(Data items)
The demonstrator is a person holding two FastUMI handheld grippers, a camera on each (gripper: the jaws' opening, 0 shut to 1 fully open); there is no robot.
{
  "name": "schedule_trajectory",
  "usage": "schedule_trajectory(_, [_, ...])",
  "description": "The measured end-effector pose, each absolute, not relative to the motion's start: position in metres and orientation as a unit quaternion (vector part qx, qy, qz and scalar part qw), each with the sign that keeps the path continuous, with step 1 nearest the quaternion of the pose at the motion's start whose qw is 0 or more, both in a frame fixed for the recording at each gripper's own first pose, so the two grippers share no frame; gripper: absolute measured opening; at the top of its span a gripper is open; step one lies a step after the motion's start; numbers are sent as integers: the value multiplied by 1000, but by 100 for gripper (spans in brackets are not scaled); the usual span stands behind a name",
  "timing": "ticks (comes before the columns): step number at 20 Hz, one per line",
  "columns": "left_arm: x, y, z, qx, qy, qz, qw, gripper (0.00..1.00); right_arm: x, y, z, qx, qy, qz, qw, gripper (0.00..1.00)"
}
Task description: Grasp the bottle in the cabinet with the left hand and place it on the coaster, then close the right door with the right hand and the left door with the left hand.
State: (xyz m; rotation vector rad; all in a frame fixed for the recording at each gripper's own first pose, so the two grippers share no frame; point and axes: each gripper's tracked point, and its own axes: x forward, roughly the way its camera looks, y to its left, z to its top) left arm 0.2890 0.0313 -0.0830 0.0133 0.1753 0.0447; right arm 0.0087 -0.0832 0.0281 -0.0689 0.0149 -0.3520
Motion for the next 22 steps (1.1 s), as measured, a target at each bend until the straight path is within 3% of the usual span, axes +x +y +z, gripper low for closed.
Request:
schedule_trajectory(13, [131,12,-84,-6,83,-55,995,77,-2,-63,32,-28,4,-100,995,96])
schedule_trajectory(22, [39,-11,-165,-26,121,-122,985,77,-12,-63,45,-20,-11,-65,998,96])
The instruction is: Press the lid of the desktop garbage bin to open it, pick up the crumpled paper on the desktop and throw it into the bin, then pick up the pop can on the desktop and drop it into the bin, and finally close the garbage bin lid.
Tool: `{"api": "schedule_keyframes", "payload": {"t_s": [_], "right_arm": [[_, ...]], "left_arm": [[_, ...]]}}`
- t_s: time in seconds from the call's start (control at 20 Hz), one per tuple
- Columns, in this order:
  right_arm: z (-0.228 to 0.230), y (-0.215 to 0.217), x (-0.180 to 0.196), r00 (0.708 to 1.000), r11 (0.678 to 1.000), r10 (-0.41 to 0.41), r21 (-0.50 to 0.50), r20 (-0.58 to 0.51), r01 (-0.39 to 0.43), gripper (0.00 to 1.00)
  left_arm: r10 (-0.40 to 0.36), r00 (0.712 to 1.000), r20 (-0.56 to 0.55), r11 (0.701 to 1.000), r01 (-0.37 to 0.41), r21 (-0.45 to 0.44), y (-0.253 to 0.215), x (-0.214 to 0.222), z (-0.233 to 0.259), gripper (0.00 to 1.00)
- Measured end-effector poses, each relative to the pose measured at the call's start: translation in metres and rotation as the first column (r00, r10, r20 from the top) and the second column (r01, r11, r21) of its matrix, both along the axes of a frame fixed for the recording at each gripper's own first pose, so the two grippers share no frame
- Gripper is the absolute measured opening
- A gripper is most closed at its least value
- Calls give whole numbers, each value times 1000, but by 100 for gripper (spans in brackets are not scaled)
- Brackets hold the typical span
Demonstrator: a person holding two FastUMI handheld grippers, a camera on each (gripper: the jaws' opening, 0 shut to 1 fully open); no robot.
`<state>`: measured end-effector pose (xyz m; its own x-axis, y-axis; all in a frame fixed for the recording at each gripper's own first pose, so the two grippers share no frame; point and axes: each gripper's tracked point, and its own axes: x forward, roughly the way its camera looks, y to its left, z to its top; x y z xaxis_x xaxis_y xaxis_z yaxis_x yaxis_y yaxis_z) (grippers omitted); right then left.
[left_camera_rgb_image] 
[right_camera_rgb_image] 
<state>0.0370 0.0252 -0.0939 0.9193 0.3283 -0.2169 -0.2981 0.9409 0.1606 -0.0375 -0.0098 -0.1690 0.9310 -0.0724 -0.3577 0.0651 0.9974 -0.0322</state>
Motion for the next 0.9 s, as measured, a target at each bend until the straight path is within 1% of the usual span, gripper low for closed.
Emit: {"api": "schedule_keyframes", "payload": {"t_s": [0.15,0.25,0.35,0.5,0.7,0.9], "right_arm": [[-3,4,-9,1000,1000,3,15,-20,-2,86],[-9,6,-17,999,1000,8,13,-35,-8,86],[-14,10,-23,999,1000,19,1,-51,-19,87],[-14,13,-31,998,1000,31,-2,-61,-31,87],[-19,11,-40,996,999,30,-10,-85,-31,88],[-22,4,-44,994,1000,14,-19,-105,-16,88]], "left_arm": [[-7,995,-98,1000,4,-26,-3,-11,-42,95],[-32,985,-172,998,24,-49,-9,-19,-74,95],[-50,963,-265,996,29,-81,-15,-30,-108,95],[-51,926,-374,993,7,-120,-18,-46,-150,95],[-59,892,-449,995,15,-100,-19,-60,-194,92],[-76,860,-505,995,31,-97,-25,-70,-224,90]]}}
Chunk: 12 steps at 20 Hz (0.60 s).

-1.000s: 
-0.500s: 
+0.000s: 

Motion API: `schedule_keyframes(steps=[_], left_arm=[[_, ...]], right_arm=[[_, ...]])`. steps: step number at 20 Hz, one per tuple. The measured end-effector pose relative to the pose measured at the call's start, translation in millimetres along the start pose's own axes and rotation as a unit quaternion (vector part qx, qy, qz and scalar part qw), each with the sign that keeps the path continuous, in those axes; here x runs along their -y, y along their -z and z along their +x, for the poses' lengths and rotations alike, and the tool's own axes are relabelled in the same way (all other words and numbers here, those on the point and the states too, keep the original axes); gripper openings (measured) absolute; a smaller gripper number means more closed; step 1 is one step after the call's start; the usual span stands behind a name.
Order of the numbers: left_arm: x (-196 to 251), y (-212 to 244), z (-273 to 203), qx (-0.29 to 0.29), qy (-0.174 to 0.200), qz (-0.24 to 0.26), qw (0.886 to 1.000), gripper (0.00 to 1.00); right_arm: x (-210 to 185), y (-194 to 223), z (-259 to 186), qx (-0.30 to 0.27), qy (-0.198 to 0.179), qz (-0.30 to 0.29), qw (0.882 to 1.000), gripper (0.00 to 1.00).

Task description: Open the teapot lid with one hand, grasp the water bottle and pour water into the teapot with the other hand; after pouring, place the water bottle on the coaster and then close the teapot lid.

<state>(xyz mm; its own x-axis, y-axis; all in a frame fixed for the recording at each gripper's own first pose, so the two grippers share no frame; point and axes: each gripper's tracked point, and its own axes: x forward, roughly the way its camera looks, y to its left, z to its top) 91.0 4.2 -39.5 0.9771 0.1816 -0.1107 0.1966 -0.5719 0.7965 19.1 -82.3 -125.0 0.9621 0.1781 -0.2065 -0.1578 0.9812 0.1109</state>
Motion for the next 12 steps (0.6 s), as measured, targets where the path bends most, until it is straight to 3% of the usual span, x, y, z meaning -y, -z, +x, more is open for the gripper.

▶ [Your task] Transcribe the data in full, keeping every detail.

▶ [Solution to the problem]
The demonstrator is a person holding two FastUMI handheld grippers, a camera on each (gripper: the jaws' opening, 0 shut to 1 fully open); there is no robot.
{
  "name": "schedule_trajectory",
  "usage": "schedule_trajectory(_, [_, ...])",
  "description": "The measured end-effector pose, each absolute, not relative to the motion's start: position in metres and orientation as a unit quaternion (vector part qx, qy, qz and scalar part qw), each with the sign that keeps the path continuous, with step 1 nearest the quaternion of the pose at the motion's start whose qw is 0 or more, both in a frame fixed for the recording at each gripper's own first pose, so the two grippers share no frame; gripper: absolute measured opening; at the top of its span a gripper is open; step one lies a step after the motion's start; numbers are sent as integers: the value multiplied by 1000, but by 100 for gripper (spans in brackets are not scaled); the usual span stands behind a name",
  "timing": "ticks (comes before the columns): step number at 20 Hz, one per line",
  "columns": "left_arm: x, y, z, qx, qy, qz, qw, gripper (0.00..1.00); right_arm: x, y, z, qx, qy, qz, qw, gripper (0.00..1.00)"
}
Task description: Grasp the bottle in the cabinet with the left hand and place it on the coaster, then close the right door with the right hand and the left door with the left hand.
State: (xyz m; rotation vector rad; all in a frame fixed for the recording at each gripper's own first pose, so the two grippers share no frame; point and axes: each gripper's tracked point, and its own axes: x forward, roughly the way its camera looks, y to its left, z to its top) left arm 0.2890 0.0313 -0.0830 0.0133 0.1753 0.0447; right arm 0.0087 -0.0832 0.0281 -0.0689 0.0149 -0.3520
Motion for the next 22 steps (1.1 s), as measured, a target at each bend until the straight path is within 3% of the usual span, axes +x +y +z, gripper low for closed.
Request:
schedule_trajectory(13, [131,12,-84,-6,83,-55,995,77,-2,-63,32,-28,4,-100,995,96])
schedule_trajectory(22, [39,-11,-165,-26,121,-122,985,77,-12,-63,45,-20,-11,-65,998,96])
The instruction is: Press the lid of the desktop garbage bin to open it, pick up the crumpled paper on the desktop and throw it into the bin, then pick up the pop can on the desktop and drop it into the bin, and finally close the garbage bin lid.
Tool: `{"api": "schedule_keyframes", "payload": {"t_s": [_], "right_arm": [[_, ...]], "left_arm": [[_, ...]]}}`
- t_s: time in seconds from the call's start (control at 20 Hz), one per tuple
- Columns, in this order:
  right_arm: z (-0.228 to 0.230), y (-0.215 to 0.217), x (-0.180 to 0.196), r00 (0.708 to 1.000), r11 (0.678 to 1.000), r10 (-0.41 to 0.41), r21 (-0.50 to 0.50), r20 (-0.58 to 0.51), r01 (-0.39 to 0.43), gripper (0.00 to 1.00)
  left_arm: r10 (-0.40 to 0.36), r00 (0.712 to 1.000), r20 (-0.56 to 0.55), r11 (0.701 to 1.000), r01 (-0.37 to 0.41), r21 (-0.45 to 0.44), y (-0.253 to 0.215), x (-0.214 to 0.222), z (-0.233 to 0.259), gripper (0.00 to 1.00)
- Measured end-effector poses, each relative to the pose measured at the call's start: translation in metres and rotation as the first column (r00, r10, r20 from the top) and the second column (r01, r11, r21) of its matrix, both along the axes of a frame fixed for the recording at each gripper's own first pose, so the two grippers share no frame
- Gripper is the absolute measured opening
- A gripper is most closed at its least value
- Calls give whole numbers, each value times 1000, but by 100 for gripper (spans in brackets are not scaled)
- Brackets hold the typical span
Demonstrator: a person holding two FastUMI handheld grippers, a camera on each (gripper: the jaws' opening, 0 shut to 1 fully open); no robot.
`<state>`: measured end-effector pose (xyz m; its own x-axis, y-axis; all in a frame fixed for the recording at each gripper's own first pose, so the two grippers share no frame; point and axes: each gripper's tracked point, and its own axes: x forward, roughly the way its camera looks, y to its left, z to its top; x y z xaxis_x xaxis_y xaxis_z yaxis_x yaxis_y yaxis_z) (grippers omitted); right then left.
[left_camera_rgb_image] 
[right_camera_rgb_image] 
<state>0.0370 0.0252 -0.0939 0.9193 0.3283 -0.2169 -0.2981 0.9409 0.1606 -0.0375 -0.0098 -0.1690 0.9310 -0.0724 -0.3577 0.0651 0.9974 -0.0322</state>
Motion for the next 0.9 s, as measured, a target at each bend until the straight path is within 1% of the usual span, gripper low for closed.
Emit: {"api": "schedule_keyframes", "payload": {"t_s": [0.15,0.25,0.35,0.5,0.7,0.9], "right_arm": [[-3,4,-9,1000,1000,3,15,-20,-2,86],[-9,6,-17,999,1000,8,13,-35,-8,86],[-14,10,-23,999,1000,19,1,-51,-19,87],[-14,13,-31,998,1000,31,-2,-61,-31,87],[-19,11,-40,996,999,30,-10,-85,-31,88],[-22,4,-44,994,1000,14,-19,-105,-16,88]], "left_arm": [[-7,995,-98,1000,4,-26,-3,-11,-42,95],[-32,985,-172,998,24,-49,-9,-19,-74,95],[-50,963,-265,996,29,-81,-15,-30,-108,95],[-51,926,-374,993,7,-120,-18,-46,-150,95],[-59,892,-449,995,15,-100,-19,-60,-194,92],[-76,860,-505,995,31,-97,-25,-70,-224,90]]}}
Chunk: 12 steps at 20 Hz (0.60 s).

-1.000s: 
-0.500s: 
+0.000s: 

Motion API: `schedule_keyframes(steps=[_], left_arm=[[_, ...]], right_arm=[[_, ...]])`. steps: step number at 20 Hz, one per tuple. The measured end-effector pose relative to the pose measured at the call's start, translation in millimetres along the start pose's own axes and rotation as a unit quaternion (vector part qx, qy, qz and scalar part qw), each with the sign that keeps the path continuous, in those axes; here x runs along their -y, y along their -z and z along their +x, for the poses' lengths and rotations alike, and the tool's own axes are relabelled in the same way (all other words and numbers here, those on the point and the states too, keep the original axes); gripper openings (measured) absolute; a smaller gripper number means more closed; step 1 is one step after the call's start; the usual span stands behind a name.
Order of the numbers: left_arm: x (-196 to 251), y (-212 to 244), z (-273 to 203), qx (-0.29 to 0.29), qy (-0.174 to 0.200), qz (-0.24 to 0.26), qw (0.886 to 1.000), gripper (0.00 to 1.00); right_arm: x (-210 to 185), y (-194 to 223), z (-259 to 186), qx (-0.30 to 0.27), qy (-0.198 to 0.179), qz (-0.30 to 0.29), qw (0.882 to 1.000), gripper (0.00 to 1.00).

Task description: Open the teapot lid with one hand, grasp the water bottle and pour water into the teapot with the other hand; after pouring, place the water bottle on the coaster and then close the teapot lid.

<state>(xyz mm; its own x-axis, y-axis; all in a frame fixed for the recording at each gripper's own first pose, so the two grippers share no frame; point and axes: each gripper's tracked point, and its own axes: x forward, roughly the way its camera looks, y to its left, z to its top) 91.0 4.2 -39.5 0.9771 0.1816 -0.1107 0.1966 -0.5719 0.7965 19.1 -82.3 -125.0 0.9621 0.1781 -0.2065 -0.1578 0.9812 0.1109</state>
Motion for the next 12 steps (0.6 s), as measured, targets where the path bends most, until it is straight to 3% of the usual span, x, y, z meaning -y, -z, +x, more is open for the gripper.

Nothing else belongs to this answer.